The genotypes in the controls of all included studies were in Hardy-Weinberg equilibrium, except for two those were unknown [25,26] and two studies stated P for HWE was >0.01 [41,43]. In addition, there were 14 studies for rs9939609 [8,25,27-37], 4 studies for rs1421085 [38-41], 3 studies for rs1558902[26,42,43], 2 studies for rs8050136 . Owing to the high linkage disequilibrium with the other FTO SNPs (r2>0.85), rs9939609 was considered as the surrogate polymorphism. The ethnicities varied across studies: 16 were on Caucasian population [8,25-28,31,33,35-40,43,44], 4 were on Asian population[29,30,32,42], 2 was on Amerindian population [34,41], and 1 was on African population . As most ORs or RRs and 95%CIs of studies were generated under an additive genetic model, the final pooled estimate was under this model. The characteristics of the included studies are shown in Table 1.

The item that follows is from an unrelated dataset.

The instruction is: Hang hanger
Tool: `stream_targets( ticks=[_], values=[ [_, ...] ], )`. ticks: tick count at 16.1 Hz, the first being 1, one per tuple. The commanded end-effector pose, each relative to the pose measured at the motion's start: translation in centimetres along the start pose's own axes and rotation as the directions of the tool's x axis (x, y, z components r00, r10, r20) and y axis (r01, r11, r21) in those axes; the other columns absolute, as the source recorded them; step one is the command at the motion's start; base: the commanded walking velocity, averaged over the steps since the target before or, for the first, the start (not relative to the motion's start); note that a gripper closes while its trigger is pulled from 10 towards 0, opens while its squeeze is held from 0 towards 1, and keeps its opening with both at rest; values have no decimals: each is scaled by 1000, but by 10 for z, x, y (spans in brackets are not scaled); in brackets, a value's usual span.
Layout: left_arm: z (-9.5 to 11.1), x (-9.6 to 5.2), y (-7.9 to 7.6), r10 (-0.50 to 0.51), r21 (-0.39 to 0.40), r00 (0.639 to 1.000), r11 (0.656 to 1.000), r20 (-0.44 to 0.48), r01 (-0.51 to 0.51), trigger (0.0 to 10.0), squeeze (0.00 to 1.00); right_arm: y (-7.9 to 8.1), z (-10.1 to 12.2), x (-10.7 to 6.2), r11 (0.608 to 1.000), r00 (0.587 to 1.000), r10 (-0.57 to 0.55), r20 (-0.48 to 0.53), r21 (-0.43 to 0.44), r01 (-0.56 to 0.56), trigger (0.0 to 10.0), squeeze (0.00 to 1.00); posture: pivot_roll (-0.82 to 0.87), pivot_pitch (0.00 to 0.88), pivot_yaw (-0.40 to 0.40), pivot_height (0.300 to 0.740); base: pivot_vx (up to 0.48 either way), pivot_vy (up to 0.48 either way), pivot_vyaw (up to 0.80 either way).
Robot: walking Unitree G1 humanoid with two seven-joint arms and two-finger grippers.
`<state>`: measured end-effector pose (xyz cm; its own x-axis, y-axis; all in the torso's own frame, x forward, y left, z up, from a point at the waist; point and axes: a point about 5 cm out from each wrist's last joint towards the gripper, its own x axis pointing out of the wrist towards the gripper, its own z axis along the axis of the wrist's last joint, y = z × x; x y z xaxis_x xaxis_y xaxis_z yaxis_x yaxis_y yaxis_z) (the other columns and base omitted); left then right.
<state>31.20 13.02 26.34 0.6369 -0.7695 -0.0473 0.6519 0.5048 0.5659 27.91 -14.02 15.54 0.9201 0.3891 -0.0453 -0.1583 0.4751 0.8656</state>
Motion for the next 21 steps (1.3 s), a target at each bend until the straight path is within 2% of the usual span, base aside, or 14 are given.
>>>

|Study||Year||Country||Ethnicity||FTO SNP||Characteristics of cases a||Sample size||Mean age(years)||Mean BMI(kg/m2)||OR||95%CI||PHWE b||Adjustment|
|Lauria||2012||Italy||Caucasian||rs9939609||Overweight||808||3597||6.06||16.37||1.41||1.12-1.77||0.378||Age, gender country of origin|
Regarding to the association of FTO rs9939609 (or its proxy) with risk of overweight/obesity in children and adolescents, there was evidence of heterogeneity between studies (P<0.001, I2=67.0%). Therefore, the random effect model was used. The result showed a statistically significant association between rs9939609 and overweight/obesity, with an overall OR of 1.35 (95%CI=1.27-1.44; Figure 2). Since the underlying etiology of overweight and obesity may be different and genetic variation may have different effects on them, further analysis based on categories of cases were performed. The overall pooled OR of risk obesity was 1.34(95%CI: 1.21-1.48, Figure 2), with evidence of heterogeneity between studies (I2=74.5%; P<0.001). The overall pooled OR of risk overweight was 1.35(95%CI: 1.25-1.47, Figure 2), with moderate of heterogeneity between studies (I2=51.0%, P=0.031). In the stratified analysis by adjustment, the pooled summary OR with the adjusted data showed significant association (OR=1.29; 95%CI: 1.23-1.35; I2=17.4%; P for heterogeneity=0.268), and the overall analysis without adjusted data also showed the similar result (OR=1.40; 95%CI: 1.23-1.59; I2=79.2%; P for heterogeneity<0.001). Further subgroup analysis stratified by ethnicity showed significant association between rs9939609 and overweight/obesity risk in Caucasians (OR=1.38; 95%CI: 1.29-1.49; I2=62.3%; P for heterogeneity<0.001), in Asians (OR=1.38; 95%CI: 1.16-1.65; I2=61.4%; P for heterogeneity=0.051), and in Amerindians (OR=1.22; 95%CI=1.04-1.43; I2=42.3%; P for heterogeneity=0.188), but not in Africans (OR=1.05; 95%CI: 0.91-1.21) . In addition, we also performed a stratified analysis according to different polymorphisms. Except for rs8050136 (OR=1.15, 95%CI: 0.96-1.38), all the polymorphisms showed a strong correlation with increased risk of being overweight/obese (rs9939609: OR=1.35, 95%CI: 1.24-1.47; rs1421085: OR=1.43, 95%CI: 1.21-1.67; rs1558902: OR=1.46, 95%CI: 1.19-1.79). The results of subgroup analyses were showed in Table 2.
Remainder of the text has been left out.